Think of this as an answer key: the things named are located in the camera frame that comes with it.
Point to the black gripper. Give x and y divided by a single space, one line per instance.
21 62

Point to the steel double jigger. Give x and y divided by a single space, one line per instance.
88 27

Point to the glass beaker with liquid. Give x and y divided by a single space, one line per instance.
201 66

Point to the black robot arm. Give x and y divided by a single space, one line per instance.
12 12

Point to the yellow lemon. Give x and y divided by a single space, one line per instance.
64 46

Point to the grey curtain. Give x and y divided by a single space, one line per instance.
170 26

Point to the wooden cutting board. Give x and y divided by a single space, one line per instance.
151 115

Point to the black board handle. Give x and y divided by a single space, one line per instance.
•••••
▶ [REQUIRED ACTION]: Would you give the material above again, complete and exact?

▶ [ANSWER TO THE PROBLEM]:
Think of this as an answer key: the things named are located in the camera frame that comes with it.
Point to the black gripper. Give x and y divided by a single space, one line per instance.
21 62

Point to the steel double jigger. Give x and y divided by a single space, one line per instance.
88 27

Point to the glass beaker with liquid. Give x and y divided by a single space, one line per instance.
201 66

Point to the black robot arm. Give x and y divided by a single space, one line per instance.
12 12

Point to the yellow lemon. Give x and y divided by a single space, one line per instance.
64 46

Point to the grey curtain. Give x and y divided by a single space, one line per instance.
170 26

Point to the wooden cutting board. Give x and y divided by a single space, one line per instance.
151 115

Point to the black board handle. Give x and y divided by a single space, one line per instance.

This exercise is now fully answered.